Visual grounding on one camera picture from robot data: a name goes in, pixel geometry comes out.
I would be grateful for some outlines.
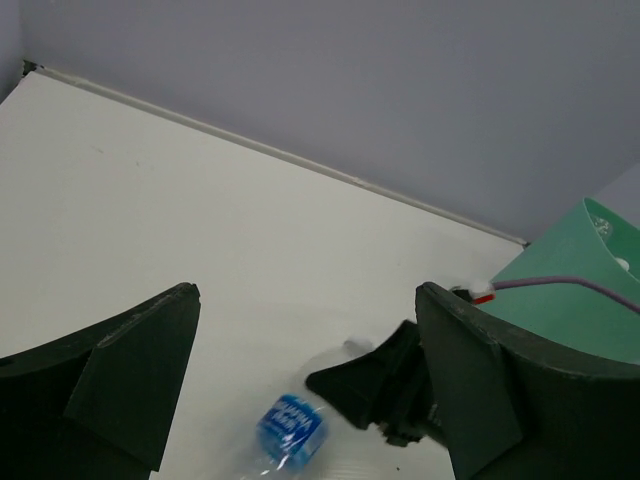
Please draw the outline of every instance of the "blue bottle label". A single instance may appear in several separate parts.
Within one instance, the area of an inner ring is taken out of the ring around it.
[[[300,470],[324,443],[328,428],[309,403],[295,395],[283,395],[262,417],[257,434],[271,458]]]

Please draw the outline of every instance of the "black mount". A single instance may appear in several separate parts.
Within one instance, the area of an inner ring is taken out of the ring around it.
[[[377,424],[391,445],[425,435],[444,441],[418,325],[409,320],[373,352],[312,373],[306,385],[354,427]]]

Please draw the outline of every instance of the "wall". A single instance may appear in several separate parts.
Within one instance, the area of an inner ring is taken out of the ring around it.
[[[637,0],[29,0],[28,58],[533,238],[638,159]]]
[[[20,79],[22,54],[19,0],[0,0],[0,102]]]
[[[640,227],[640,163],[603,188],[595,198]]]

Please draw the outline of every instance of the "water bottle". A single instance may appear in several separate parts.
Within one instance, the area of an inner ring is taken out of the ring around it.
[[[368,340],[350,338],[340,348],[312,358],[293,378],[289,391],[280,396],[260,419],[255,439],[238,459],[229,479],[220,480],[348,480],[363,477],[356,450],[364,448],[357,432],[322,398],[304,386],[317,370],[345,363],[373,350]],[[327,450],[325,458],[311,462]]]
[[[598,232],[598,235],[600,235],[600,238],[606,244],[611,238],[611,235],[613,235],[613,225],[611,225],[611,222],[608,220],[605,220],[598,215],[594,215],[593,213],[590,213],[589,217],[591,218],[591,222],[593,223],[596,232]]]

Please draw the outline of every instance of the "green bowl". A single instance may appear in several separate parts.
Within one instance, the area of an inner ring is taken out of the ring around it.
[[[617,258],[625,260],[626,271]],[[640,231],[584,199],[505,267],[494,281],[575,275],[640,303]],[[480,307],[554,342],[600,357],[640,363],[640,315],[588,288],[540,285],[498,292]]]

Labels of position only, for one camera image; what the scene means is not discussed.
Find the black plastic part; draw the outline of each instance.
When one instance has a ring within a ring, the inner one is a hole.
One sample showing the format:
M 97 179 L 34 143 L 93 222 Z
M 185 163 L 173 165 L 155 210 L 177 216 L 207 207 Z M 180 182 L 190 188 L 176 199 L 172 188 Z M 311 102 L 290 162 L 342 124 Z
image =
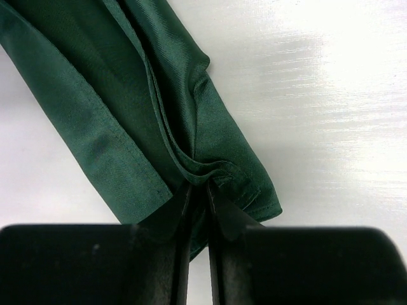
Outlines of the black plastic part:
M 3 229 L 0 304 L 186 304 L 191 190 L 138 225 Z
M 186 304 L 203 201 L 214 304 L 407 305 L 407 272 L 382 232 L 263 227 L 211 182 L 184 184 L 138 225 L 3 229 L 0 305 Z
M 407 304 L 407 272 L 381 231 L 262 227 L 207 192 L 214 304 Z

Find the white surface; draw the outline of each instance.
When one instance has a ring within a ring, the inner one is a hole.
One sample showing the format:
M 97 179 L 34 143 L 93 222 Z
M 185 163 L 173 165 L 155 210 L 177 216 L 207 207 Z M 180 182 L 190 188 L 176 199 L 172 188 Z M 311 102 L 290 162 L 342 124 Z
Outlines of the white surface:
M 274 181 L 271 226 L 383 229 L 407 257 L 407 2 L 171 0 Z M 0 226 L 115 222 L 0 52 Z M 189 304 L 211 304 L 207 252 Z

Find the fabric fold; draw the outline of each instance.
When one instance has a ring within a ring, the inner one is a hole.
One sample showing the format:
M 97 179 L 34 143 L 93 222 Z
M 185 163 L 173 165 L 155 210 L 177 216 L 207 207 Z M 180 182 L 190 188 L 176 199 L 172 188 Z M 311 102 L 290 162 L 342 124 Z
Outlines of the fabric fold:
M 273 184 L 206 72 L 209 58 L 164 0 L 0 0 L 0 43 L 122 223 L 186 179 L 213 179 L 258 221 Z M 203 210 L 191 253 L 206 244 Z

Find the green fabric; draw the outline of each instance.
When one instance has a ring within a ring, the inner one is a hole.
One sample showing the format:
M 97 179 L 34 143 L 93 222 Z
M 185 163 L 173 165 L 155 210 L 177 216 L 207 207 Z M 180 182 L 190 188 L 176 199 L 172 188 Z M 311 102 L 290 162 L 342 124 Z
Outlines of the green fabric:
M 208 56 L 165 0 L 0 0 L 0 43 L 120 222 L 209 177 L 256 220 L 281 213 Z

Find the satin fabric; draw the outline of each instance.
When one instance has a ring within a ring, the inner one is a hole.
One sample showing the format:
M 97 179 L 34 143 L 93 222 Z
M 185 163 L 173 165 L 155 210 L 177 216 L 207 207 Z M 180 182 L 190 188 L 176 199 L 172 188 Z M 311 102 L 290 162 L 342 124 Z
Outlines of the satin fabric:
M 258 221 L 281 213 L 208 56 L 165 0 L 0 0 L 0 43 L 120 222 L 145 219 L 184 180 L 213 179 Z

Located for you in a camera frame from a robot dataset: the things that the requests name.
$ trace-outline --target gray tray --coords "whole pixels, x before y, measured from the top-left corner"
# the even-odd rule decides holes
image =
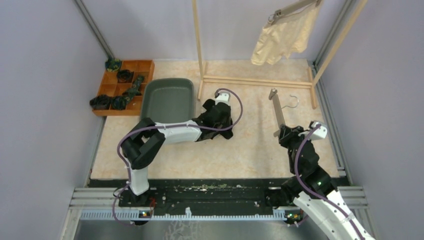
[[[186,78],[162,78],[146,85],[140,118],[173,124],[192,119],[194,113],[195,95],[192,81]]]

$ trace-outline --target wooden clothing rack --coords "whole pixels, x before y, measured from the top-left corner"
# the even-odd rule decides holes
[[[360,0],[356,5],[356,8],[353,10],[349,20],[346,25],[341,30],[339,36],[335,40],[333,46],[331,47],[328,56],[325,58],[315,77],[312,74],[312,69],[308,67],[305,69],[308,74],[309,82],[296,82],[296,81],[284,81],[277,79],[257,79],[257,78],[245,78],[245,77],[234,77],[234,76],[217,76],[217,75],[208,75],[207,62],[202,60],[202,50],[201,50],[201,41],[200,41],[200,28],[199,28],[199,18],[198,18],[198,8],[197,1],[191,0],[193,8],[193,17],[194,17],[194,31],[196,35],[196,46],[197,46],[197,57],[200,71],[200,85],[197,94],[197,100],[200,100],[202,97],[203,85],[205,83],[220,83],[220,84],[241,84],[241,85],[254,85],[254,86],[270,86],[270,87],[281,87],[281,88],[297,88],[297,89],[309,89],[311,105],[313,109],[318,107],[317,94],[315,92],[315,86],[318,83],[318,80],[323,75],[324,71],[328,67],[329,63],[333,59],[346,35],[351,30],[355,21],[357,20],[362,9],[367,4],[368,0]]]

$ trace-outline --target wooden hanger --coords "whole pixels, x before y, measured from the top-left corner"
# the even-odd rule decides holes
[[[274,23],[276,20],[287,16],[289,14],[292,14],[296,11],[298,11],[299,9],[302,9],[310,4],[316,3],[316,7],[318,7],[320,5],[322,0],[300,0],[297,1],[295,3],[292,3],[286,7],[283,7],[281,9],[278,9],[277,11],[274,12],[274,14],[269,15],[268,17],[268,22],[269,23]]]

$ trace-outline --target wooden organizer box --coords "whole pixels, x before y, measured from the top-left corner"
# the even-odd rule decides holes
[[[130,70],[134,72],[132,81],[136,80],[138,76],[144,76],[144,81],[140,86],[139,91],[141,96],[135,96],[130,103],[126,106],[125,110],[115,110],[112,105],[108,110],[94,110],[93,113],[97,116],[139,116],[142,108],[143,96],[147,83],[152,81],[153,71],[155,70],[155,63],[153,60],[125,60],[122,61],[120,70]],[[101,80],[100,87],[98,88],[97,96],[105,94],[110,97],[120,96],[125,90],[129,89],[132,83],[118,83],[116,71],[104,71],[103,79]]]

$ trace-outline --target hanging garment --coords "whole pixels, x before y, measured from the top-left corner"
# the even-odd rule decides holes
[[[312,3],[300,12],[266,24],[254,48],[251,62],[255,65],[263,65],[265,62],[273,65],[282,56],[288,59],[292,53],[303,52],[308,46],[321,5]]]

== INSTRUCTIONS TO FOLLOW ==
Copy the entries exactly. Leave out the images.

== SOLUTION BELOW ==
Visual grounding on one camera picture from robot data: a name goes in, pixel geometry comes out.
I would be grateful for some outlines.
Please draw the outline of every instance of the "blue bottle label". A single instance may appear in several separate parts.
Within one instance, the area of an inner ring is taken out of the ring around it.
[[[300,470],[324,443],[328,428],[309,403],[295,395],[283,395],[262,417],[257,434],[271,458]]]

Please draw the outline of every instance of the "black mount". A single instance may appear in several separate parts.
Within one instance, the area of an inner ring is taken out of the ring around it.
[[[377,424],[391,445],[425,435],[444,441],[418,325],[409,320],[373,352],[312,373],[306,385],[354,427]]]

Please draw the outline of every instance of the "wall". A single instance may appear in several separate parts.
Within one instance, the area of an inner ring is taken out of the ring around it.
[[[637,0],[29,0],[28,58],[533,238],[638,159]]]
[[[20,79],[22,54],[19,0],[0,0],[0,102]]]
[[[640,227],[640,163],[603,188],[595,198]]]

Please draw the outline of every instance of the "water bottle". A single instance may appear in several separate parts.
Within one instance, the area of an inner ring is taken out of the ring around it.
[[[368,340],[350,338],[340,348],[312,358],[293,378],[289,391],[280,396],[260,419],[255,439],[238,459],[229,479],[220,480],[348,480],[363,477],[356,450],[364,448],[357,432],[322,398],[304,386],[317,370],[345,363],[373,350]],[[327,450],[325,458],[311,462]]]
[[[598,232],[598,235],[600,235],[600,238],[606,244],[611,238],[611,235],[613,235],[613,225],[611,225],[611,222],[608,220],[605,220],[598,215],[594,215],[593,213],[590,213],[589,217],[591,218],[591,222],[593,223],[596,232]]]

Please draw the outline of every instance of the "green bowl". A single instance may appear in several separate parts.
Within one instance, the area of an inner ring is taken out of the ring around it.
[[[617,258],[625,260],[626,271]],[[640,231],[584,199],[505,267],[494,281],[575,275],[640,303]],[[480,307],[554,342],[600,357],[640,363],[640,315],[588,288],[540,285],[498,292]]]

Labels of position only, for one camera image; what the scene means is not discussed.
Find the black plastic part; draw the outline of each instance.
When one instance has a ring within a ring, the inner one is a hole.
One sample showing the format:
M 97 179 L 34 143 L 93 222 Z
M 185 163 L 173 165 L 155 210 L 177 216 L 207 207 Z M 180 182 L 190 188 L 176 199 L 172 188 Z M 311 102 L 290 162 L 342 124 Z
image =
Outlines of the black plastic part:
M 3 229 L 0 304 L 186 304 L 191 190 L 138 225 Z
M 186 304 L 203 201 L 214 304 L 407 305 L 407 272 L 382 232 L 263 227 L 211 182 L 184 184 L 138 225 L 3 229 L 0 305 Z
M 407 304 L 407 272 L 381 231 L 262 227 L 207 192 L 214 304 Z

Find the white surface; draw the outline of each instance.
When one instance has a ring within a ring, the inner one is a hole.
One sample showing the format:
M 97 179 L 34 143 L 93 222 Z
M 185 163 L 173 165 L 155 210 L 177 216 L 207 207 Z M 180 182 L 190 188 L 176 199 L 172 188 Z M 311 102 L 290 162 L 342 124 Z
Outlines of the white surface:
M 274 181 L 271 226 L 383 229 L 407 257 L 407 2 L 171 0 Z M 0 226 L 115 222 L 0 52 Z M 189 304 L 211 304 L 207 252 Z

Find the fabric fold; draw the outline of each instance.
When one instance has a ring within a ring, the inner one is a hole.
One sample showing the format:
M 97 179 L 34 143 L 93 222 Z
M 185 163 L 173 165 L 155 210 L 177 216 L 207 207 Z M 180 182 L 190 188 L 176 199 L 172 188 Z M 311 102 L 290 162 L 342 124 Z
Outlines of the fabric fold:
M 273 184 L 206 72 L 209 58 L 164 0 L 0 0 L 0 43 L 122 223 L 186 179 L 213 179 L 258 221 Z M 203 210 L 191 253 L 206 244 Z

Find the green fabric; draw the outline of each instance.
When one instance has a ring within a ring, the inner one is a hole.
One sample showing the format:
M 97 179 L 34 143 L 93 222 Z
M 185 163 L 173 165 L 155 210 L 177 216 L 207 207 Z M 180 182 L 190 188 L 176 199 L 172 188 Z M 311 102 L 290 162 L 342 124 Z
Outlines of the green fabric:
M 208 56 L 165 0 L 0 0 L 0 43 L 120 222 L 209 177 L 256 220 L 281 213 Z

Find the satin fabric; draw the outline of each instance.
When one instance has a ring within a ring, the inner one is a hole.
One sample showing the format:
M 97 179 L 34 143 L 93 222 Z
M 185 163 L 173 165 L 155 210 L 177 216 L 207 207 Z M 180 182 L 190 188 L 176 199 L 172 188 Z M 311 102 L 290 162 L 342 124 Z
Outlines of the satin fabric:
M 258 221 L 281 213 L 208 56 L 165 0 L 0 0 L 0 43 L 120 222 L 145 219 L 184 180 L 213 179 Z

Located for you in a camera frame from a robot dataset: the things that the requests name.
$ trace-outline --target gray tray --coords "whole pixels, x before y, measured from the top-left corner"
# the even-odd rule decides holes
image =
[[[186,78],[162,78],[146,85],[140,118],[173,124],[192,119],[194,113],[195,95],[192,81]]]

$ trace-outline --target wooden clothing rack --coords "whole pixels, x before y, measured from the top-left corner"
# the even-odd rule decides holes
[[[360,0],[356,5],[356,8],[353,10],[349,20],[346,25],[341,30],[339,36],[335,40],[333,46],[331,47],[328,56],[325,58],[315,77],[312,74],[312,69],[308,67],[305,69],[308,74],[309,82],[296,82],[296,81],[284,81],[277,79],[257,79],[257,78],[245,78],[245,77],[234,77],[234,76],[217,76],[217,75],[208,75],[207,62],[202,60],[202,50],[201,50],[201,41],[200,41],[200,28],[199,28],[199,18],[198,18],[198,8],[197,1],[191,0],[193,8],[193,17],[194,17],[194,31],[196,35],[196,46],[197,46],[197,57],[200,71],[200,85],[197,94],[197,100],[200,100],[202,97],[203,85],[205,83],[220,83],[220,84],[241,84],[241,85],[254,85],[254,86],[270,86],[270,87],[281,87],[281,88],[297,88],[297,89],[309,89],[311,105],[313,109],[318,107],[317,94],[315,92],[315,86],[318,83],[318,80],[323,75],[324,71],[328,67],[329,63],[333,59],[346,35],[351,30],[355,21],[357,20],[362,9],[367,4],[368,0]]]

$ trace-outline --target wooden hanger --coords "whole pixels, x before y, measured from the top-left corner"
# the even-odd rule decides holes
[[[274,23],[276,20],[287,16],[289,14],[292,14],[296,11],[298,11],[299,9],[302,9],[310,4],[316,3],[316,7],[318,7],[320,5],[322,0],[300,0],[297,1],[295,3],[292,3],[286,7],[283,7],[281,9],[278,9],[277,11],[274,12],[274,14],[269,15],[268,17],[268,22],[269,23]]]

$ trace-outline --target wooden organizer box --coords "whole pixels, x before y, measured from the top-left corner"
# the even-odd rule decides holes
[[[130,70],[134,72],[132,81],[136,80],[138,76],[144,76],[144,81],[140,86],[139,91],[141,96],[135,96],[130,103],[126,106],[125,110],[115,110],[112,105],[108,110],[94,110],[93,113],[97,116],[139,116],[142,108],[143,96],[147,83],[152,81],[153,71],[155,70],[155,63],[153,60],[125,60],[122,61],[120,70]],[[101,80],[100,87],[98,88],[97,96],[105,94],[110,97],[120,96],[125,90],[129,89],[132,83],[118,83],[116,71],[104,71],[103,79]]]

$ trace-outline --target hanging garment --coords "whole pixels, x before y, measured from the top-left corner"
# the even-odd rule decides holes
[[[312,3],[300,12],[266,24],[254,48],[251,62],[255,65],[263,65],[265,62],[273,65],[282,56],[288,59],[292,53],[303,52],[308,46],[321,5]]]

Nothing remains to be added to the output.